» Provided material
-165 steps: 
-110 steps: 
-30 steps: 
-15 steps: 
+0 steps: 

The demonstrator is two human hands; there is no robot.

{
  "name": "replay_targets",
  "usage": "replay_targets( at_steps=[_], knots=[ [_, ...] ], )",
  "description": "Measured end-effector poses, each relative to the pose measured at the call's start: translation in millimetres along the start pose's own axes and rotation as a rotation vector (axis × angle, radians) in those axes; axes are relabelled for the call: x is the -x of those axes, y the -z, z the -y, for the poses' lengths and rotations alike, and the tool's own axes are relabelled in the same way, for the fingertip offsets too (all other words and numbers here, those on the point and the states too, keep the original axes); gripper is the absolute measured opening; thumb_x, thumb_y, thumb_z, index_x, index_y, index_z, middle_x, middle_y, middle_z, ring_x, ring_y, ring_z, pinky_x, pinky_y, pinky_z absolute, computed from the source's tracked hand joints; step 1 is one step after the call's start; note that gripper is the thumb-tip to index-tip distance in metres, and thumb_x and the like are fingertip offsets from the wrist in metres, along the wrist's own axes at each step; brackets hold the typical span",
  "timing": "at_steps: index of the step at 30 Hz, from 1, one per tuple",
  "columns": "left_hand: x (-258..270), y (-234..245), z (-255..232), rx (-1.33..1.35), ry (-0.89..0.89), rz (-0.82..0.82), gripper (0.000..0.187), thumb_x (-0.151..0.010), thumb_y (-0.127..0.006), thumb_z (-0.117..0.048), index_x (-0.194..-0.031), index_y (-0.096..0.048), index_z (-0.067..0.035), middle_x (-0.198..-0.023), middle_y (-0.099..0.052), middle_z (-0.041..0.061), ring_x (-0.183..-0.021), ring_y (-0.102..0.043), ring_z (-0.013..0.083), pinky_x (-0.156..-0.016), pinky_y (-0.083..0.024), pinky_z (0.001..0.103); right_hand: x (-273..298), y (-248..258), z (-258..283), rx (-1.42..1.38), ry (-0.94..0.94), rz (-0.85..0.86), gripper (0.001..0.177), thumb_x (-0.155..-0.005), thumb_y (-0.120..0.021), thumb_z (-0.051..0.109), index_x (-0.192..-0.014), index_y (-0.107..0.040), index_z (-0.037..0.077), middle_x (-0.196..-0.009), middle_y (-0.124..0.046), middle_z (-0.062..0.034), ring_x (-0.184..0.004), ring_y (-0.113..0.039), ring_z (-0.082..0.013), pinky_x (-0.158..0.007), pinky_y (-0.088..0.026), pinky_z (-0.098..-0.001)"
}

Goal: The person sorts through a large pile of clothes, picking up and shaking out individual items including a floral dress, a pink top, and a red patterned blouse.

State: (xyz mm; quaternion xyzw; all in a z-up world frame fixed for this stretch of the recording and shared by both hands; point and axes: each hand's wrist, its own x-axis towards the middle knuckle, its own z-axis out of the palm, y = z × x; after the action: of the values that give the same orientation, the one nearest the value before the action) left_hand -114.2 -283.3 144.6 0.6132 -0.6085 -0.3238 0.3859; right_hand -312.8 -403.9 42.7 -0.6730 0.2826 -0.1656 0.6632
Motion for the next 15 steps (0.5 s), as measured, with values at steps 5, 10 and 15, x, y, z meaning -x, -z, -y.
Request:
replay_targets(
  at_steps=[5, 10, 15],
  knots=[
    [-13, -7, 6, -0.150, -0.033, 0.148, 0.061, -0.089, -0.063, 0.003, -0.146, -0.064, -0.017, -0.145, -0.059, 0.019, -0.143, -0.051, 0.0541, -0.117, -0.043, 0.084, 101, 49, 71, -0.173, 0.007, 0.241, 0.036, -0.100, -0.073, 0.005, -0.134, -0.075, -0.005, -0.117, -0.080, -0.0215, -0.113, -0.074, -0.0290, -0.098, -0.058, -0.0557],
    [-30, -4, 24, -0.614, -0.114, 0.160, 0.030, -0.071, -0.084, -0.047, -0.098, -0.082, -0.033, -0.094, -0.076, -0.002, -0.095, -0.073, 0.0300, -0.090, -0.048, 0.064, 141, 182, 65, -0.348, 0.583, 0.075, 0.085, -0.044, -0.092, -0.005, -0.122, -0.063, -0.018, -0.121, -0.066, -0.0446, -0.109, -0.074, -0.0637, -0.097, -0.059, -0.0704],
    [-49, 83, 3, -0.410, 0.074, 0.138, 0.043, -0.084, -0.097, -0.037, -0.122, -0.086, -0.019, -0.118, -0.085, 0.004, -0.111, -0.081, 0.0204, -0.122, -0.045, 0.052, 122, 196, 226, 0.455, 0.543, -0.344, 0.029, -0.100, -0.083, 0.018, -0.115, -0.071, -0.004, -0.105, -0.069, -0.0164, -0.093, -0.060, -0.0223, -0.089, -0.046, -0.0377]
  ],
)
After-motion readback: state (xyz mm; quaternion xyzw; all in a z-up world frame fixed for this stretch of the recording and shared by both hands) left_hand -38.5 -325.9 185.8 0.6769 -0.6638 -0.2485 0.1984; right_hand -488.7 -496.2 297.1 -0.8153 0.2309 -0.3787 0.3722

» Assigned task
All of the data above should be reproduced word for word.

» Result of the task
-165 steps: 
-110 steps: 
-30 steps: 
-15 steps: 
+0 steps: 

The demonstrator is two human hands; there is no robot.

{
  "name": "replay_targets",
  "usage": "replay_targets( at_steps=[_], knots=[ [_, ...] ], )",
  "description": "Measured end-effector poses, each relative to the pose measured at the call's start: translation in millimetres along the start pose's own axes and rotation as a rotation vector (axis × angle, radians) in those axes; axes are relabelled for the call: x is the -x of those axes, y the -z, z the -y, for the poses' lengths and rotations alike, and the tool's own axes are relabelled in the same way, for the fingertip offsets too (all other words and numbers here, those on the point and the states too, keep the original axes); gripper is the absolute measured opening; thumb_x, thumb_y, thumb_z, index_x, index_y, index_z, middle_x, middle_y, middle_z, ring_x, ring_y, ring_z, pinky_x, pinky_y, pinky_z absolute, computed from the source's tracked hand joints; step 1 is one step after the call's start; note that gripper is the thumb-tip to index-tip distance in metres, and thumb_x and the like are fingertip offsets from the wrist in metres, along the wrist's own axes at each step; brackets hold the typical span",
  "timing": "at_steps: index of the step at 30 Hz, from 1, one per tuple",
  "columns": "left_hand: x (-258..270), y (-234..245), z (-255..232), rx (-1.33..1.35), ry (-0.89..0.89), rz (-0.82..0.82), gripper (0.000..0.187), thumb_x (-0.151..0.010), thumb_y (-0.127..0.006), thumb_z (-0.117..0.048), index_x (-0.194..-0.031), index_y (-0.096..0.048), index_z (-0.067..0.035), middle_x (-0.198..-0.023), middle_y (-0.099..0.052), middle_z (-0.041..0.061), ring_x (-0.183..-0.021), ring_y (-0.102..0.043), ring_z (-0.013..0.083), pinky_x (-0.156..-0.016), pinky_y (-0.083..0.024), pinky_z (0.001..0.103); right_hand: x (-273..298), y (-248..258), z (-258..283), rx (-1.42..1.38), ry (-0.94..0.94), rz (-0.85..0.86), gripper (0.001..0.177), thumb_x (-0.155..-0.005), thumb_y (-0.120..0.021), thumb_z (-0.051..0.109), index_x (-0.192..-0.014), index_y (-0.107..0.040), index_z (-0.037..0.077), middle_x (-0.196..-0.009), middle_y (-0.124..0.046), middle_z (-0.062..0.034), ring_x (-0.184..0.004), ring_y (-0.113..0.039), ring_z (-0.082..0.013), pinky_x (-0.158..0.007), pinky_y (-0.088..0.026), pinky_z (-0.098..-0.001)"
}

Goal: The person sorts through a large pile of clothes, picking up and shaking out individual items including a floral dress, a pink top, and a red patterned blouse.

State: (xyz mm; quaternion xyzw; all in a z-up world frame fixed for this stretch of the recording and shared by both hands; point and axes: each hand's wrist, its own x-axis towards the middle knuckle, its own z-axis out of the palm, y = z × x; after the action: of the values that give the same orientation, the one nearest the value before the action) left_hand -114.2 -283.3 144.6 0.6132 -0.6085 -0.3238 0.3859; right_hand -312.8 -403.9 42.7 -0.6730 0.2826 -0.1656 0.6632
Motion for the next 15 steps (0.5 s), as measured, with values at steps 5, 10 and 15, x, y, z meaning -x, -z, -y.
Request:
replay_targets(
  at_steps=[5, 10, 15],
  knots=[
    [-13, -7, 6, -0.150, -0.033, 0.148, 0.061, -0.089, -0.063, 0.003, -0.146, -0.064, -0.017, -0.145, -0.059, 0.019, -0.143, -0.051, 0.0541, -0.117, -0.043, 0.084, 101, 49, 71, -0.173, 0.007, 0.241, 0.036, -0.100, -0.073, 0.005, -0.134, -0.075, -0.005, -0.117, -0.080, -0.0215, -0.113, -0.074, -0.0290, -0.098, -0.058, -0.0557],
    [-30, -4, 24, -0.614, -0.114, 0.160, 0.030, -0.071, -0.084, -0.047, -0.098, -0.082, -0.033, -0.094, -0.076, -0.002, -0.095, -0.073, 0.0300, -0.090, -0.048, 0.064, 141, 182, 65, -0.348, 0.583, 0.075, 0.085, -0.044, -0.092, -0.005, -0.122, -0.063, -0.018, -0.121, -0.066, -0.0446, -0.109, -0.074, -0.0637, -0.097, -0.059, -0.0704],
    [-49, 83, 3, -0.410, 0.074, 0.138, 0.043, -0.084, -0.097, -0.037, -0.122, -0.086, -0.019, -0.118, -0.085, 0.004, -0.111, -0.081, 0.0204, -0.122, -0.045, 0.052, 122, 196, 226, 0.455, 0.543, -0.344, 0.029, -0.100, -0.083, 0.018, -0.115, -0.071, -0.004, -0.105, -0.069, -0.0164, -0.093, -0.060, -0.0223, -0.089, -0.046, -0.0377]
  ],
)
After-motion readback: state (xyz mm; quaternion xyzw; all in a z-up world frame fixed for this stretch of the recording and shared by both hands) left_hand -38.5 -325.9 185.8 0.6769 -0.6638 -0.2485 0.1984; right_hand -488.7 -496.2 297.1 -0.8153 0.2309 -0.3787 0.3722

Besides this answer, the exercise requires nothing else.